PassAudited by ClawScan on May 1, 2026.

Overview

This appears to be a straightforward Clarity Protocol submission skill, but users should notice that it sends hypothesis data to an external service and uses a Clarity write API key.

This skill looks coherent for submitting protein-variant hypotheses to Clarity Protocol. Before using it, verify that you trust Clarity Protocol with the submitted hypothesis details and any wallet address, set only the needed API key, and review each submission before it is sent.

Findings (3)

Artifact-based informational review of SKILL.md, metadata, install specs, static scan signals, and capability signals. ClawScan does not execute the skill or run runtime probes.

Low

#ASI02: Tool Misuse and Exploitation

What this means

A hypothesis, rationale, optional disease area, and optional wallet address may be submitted to Clarity Protocol and processed by its remote workflow.

Why it was flagged

The script sends user-provided hypothesis fields to the Clarity API. This is expected for the skill, but it is an external write action.

Skill content

body = {
        "protein_name": args.protein,
        "variant_notation": args.variant,
        "rationale": args.rationale,
    }
...
    result = api_post("/hypotheses", body)

Recommendation

Confirm the exact hypothesis content before submission and avoid including confidential information in the rationale or optional fields.

Low

#ASI03: Identity and Privilege Abuse

What this means

Anyone running the submit command with this environment variable set allows the skill to make authenticated Clarity submissions under that key.

Why it was flagged

The skill reads a write API key from the environment and attaches it to Clarity API requests.

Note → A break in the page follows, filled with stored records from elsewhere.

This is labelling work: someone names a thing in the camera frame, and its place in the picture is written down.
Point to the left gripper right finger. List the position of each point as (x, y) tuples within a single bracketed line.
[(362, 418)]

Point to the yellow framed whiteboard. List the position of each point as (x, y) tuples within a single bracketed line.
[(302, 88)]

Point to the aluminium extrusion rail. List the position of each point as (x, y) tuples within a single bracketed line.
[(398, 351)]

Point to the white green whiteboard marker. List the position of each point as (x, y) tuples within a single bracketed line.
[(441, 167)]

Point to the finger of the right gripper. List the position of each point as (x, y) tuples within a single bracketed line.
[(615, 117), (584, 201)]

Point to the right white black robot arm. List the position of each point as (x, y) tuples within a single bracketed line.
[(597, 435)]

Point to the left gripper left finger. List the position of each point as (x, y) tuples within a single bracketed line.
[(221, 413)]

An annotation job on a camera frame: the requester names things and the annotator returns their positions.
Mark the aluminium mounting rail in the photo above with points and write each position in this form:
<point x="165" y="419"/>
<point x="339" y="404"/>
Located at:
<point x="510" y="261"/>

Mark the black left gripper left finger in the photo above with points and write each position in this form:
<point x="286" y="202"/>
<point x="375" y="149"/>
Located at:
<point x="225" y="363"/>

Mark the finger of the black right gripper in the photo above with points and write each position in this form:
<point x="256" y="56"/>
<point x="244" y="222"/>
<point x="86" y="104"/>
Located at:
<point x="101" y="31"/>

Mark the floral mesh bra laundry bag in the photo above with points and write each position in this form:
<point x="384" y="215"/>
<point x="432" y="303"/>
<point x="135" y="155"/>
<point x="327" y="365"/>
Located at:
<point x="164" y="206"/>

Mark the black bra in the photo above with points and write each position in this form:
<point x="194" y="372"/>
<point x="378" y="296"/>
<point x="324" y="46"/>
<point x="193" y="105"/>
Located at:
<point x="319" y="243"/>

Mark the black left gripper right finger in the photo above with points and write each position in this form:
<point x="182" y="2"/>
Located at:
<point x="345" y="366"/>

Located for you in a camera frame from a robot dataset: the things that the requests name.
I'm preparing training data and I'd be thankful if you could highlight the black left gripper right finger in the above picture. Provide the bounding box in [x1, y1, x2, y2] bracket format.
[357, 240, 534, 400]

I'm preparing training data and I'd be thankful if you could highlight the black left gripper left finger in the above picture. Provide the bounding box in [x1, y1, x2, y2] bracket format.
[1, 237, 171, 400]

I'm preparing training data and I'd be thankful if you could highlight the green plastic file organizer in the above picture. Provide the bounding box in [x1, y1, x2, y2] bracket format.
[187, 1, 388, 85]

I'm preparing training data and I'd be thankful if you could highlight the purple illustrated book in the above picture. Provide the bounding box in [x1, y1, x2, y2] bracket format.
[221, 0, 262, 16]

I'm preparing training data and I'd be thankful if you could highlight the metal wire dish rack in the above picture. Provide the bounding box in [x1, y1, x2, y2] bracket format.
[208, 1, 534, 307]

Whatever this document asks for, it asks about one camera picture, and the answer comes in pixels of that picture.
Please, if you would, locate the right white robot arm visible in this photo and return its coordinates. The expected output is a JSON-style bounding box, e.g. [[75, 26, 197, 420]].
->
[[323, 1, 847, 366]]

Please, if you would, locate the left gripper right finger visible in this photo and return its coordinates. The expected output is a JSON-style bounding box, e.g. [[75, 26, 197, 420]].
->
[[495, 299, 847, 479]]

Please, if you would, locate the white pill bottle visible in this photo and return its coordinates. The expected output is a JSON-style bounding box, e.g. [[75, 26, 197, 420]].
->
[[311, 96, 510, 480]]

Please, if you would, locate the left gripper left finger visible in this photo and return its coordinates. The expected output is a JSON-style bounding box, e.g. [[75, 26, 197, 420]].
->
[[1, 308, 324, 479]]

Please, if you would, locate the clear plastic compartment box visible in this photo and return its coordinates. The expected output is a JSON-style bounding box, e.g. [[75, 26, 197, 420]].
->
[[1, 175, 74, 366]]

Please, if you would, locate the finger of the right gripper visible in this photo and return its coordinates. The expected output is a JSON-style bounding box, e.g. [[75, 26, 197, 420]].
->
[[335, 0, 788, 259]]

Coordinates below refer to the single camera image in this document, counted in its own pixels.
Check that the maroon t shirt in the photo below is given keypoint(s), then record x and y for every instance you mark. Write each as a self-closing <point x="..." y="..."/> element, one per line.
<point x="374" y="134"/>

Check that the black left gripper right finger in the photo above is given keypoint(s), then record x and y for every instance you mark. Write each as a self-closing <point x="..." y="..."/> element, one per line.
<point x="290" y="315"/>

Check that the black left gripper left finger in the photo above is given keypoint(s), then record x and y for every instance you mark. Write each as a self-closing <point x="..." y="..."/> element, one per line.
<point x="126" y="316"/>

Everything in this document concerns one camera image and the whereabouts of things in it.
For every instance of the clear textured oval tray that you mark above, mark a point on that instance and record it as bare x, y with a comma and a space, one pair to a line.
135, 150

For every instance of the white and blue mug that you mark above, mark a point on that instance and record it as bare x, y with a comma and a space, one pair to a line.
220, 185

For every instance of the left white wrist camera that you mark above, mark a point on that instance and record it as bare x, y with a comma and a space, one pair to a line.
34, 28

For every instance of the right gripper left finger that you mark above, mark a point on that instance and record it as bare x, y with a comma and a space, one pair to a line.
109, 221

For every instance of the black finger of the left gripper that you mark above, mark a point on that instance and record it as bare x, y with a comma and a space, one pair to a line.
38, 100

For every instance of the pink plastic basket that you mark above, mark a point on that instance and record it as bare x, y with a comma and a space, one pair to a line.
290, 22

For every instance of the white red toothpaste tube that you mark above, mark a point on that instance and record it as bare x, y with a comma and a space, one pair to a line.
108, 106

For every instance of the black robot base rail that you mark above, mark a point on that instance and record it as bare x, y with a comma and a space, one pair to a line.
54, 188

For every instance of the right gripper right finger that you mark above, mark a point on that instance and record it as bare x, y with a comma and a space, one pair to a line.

This is purpose-aligned, but it is credential use.

Skill content

api_key = os.environ.get("CLARITY_WRITE_KEY")
...
        headers["X-API-Key"] = api_key

Recommendation

Use a scoped Clarity write key if available, keep it out of logs and shared shells, and revoke or rotate it if it is exposed.

Info

#ASI04: Agentic Supply Chain Vulnerabilities

What this means

Install-time metadata may understate what configuration is needed to use the skill.

Why it was flagged

The skill document discloses a required write credential, while the registry metadata lists no required env vars or primary credential. This is an incomplete metadata declaration rather than hidden behavior.

Skill content

Requires CLARITY_WRITE_KEY env var for write access.

Recommendation

Review SKILL.md as well as registry metadata before installing, and verify that the Clarity Protocol source is one you trust.